Maria Carla Fontana Gaspar Coronel

Chegou o dia da sucessão. O sócio faleceu e os herdeiros precisam entender a empresa, cuidar dos bens e mergulhar em um mundo de luto e mudanças. Na prática, o inventariante será lançado ao mar aberto e terá que encarar decisões e até brigas judiciais do dia para a noite. Quais os limites da atuação do inventariante.

Afinal como deve agir o inventariante nas reuniões de sócios da empresa do de cujus? E se não houver uma orientação unânime de voto entre os herdeiros? Quais assuntos pode o inventariante votar em assembleia geral? Ficariam os herdeiros reféns dos desmandos dos sócios remanescentes? Como reagir em caso de má-administração e prejuízo os interesses da empresa, objeto da herança?

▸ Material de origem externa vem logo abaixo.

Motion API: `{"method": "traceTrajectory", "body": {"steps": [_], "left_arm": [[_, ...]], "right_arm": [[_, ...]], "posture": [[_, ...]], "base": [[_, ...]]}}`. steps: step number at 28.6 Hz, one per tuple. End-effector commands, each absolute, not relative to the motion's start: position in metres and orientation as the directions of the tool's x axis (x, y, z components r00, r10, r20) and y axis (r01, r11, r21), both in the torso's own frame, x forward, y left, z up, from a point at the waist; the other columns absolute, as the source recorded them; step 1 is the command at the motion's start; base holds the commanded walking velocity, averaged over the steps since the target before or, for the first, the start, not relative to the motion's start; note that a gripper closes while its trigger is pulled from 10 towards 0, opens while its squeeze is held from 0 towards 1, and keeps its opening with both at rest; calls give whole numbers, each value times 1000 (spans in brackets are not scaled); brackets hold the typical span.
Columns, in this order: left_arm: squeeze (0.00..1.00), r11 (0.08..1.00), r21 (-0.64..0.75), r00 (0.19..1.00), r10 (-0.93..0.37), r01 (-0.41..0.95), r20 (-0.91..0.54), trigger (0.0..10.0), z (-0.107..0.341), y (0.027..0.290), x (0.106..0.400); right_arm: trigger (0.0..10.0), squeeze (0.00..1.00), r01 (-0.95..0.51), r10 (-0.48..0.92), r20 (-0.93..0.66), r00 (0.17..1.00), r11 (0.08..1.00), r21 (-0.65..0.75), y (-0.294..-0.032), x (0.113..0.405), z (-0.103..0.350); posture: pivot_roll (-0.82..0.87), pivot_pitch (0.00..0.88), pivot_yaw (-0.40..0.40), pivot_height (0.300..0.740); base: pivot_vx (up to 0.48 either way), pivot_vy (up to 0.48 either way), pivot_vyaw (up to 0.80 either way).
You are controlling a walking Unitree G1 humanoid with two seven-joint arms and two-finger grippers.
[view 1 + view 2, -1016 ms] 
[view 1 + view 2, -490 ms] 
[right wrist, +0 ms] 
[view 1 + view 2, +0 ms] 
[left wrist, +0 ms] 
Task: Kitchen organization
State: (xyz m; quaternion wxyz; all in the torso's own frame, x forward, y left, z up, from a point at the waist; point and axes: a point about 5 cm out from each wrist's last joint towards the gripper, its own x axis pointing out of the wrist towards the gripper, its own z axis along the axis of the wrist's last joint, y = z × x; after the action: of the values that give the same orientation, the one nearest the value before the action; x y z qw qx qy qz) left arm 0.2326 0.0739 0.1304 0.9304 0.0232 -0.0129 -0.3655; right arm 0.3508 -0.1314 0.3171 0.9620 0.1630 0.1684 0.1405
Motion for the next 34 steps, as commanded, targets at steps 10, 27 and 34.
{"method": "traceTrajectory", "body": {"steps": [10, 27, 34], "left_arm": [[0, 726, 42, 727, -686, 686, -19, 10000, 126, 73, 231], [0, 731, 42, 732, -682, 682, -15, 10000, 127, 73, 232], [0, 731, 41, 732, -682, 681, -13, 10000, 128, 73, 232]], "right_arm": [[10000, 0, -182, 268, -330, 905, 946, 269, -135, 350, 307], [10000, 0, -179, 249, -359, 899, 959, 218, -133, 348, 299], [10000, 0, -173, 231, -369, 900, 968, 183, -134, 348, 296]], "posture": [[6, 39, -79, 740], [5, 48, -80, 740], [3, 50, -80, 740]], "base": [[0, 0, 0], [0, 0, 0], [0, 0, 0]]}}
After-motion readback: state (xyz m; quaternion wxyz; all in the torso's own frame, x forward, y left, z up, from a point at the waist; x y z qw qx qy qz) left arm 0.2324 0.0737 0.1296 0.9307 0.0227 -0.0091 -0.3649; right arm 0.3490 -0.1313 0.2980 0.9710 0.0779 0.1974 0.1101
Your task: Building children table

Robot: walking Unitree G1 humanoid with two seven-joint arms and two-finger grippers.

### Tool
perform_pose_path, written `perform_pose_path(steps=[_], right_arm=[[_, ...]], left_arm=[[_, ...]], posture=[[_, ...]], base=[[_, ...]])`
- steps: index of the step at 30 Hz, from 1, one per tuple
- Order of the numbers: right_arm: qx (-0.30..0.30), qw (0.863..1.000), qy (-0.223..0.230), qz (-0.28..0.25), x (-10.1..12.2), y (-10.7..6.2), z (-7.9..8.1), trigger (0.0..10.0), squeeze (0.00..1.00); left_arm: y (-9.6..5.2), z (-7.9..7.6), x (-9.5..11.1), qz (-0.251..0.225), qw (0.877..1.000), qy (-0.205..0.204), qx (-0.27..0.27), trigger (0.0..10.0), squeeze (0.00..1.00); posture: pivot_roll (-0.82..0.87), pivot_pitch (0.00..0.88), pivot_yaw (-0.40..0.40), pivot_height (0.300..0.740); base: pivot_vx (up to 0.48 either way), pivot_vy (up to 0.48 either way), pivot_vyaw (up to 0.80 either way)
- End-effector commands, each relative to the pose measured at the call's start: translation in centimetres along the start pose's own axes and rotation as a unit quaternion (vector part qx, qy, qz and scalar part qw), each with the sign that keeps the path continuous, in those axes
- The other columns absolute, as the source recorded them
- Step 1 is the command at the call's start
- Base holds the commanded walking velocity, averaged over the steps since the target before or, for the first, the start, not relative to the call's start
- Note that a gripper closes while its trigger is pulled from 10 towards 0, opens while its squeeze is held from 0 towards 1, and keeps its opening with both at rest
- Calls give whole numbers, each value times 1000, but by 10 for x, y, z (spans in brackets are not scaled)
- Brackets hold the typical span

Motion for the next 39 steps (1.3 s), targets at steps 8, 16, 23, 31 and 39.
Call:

Primeiramente, vale lembrar que o inventariante não pode contratar, renunciar, assumir dívidas ou até mesmo promover mudanças drásticas na estrutura de empresa. Em casos muito específicos, prevê o artigo 619 do CPC que o inventariante poderá transigir, desde que com autorização do Juiz que cuida do inventário. Mas quais os primeiros passos a serem pensados durante o processo de sucessão na empresa?

Faça um acordo entre os herdeiros, especialmente se o inventário for extrajudicial. É importante pensar e executar um acordo entre os herdeiros, garantindo que todos fiquem cientes das ações a serem promovidas pelo Inventariante, a fim de resguardar os bens da herança e evitar problemas no futuro.

O inventariante tem que ser ativo. Manter-se passivo também não é uma opção, uma vez que ser nomeado inventariante pelo Juiz significa assumir o dever de garantir que os bens dos demais herdeiros não sejam prejudicados por eventual má administração da sociedade.

O inventariante não é sócio, mas mesmo que ao final do inventário os herdeiros não ingressem na sociedade, durante a fase da transição (espólio) é dever deles, representados pelo inventariante, garantir o correto andamento dos negócios.

Caso o inventariante se depare com falta de prestação de contas por parte dos sócios remanescentes, bem como a falta de pagamento dos lucros da empresa ou qualquer tipo de tentativa de bloquear seu acesso à sociedade, é imperioso agir e ingressar com as medidas judiciais cabíveis.

*Maria Carla Fontana Gaspar Coronel é advogada do Braga & Moreno Consultores e Advogados.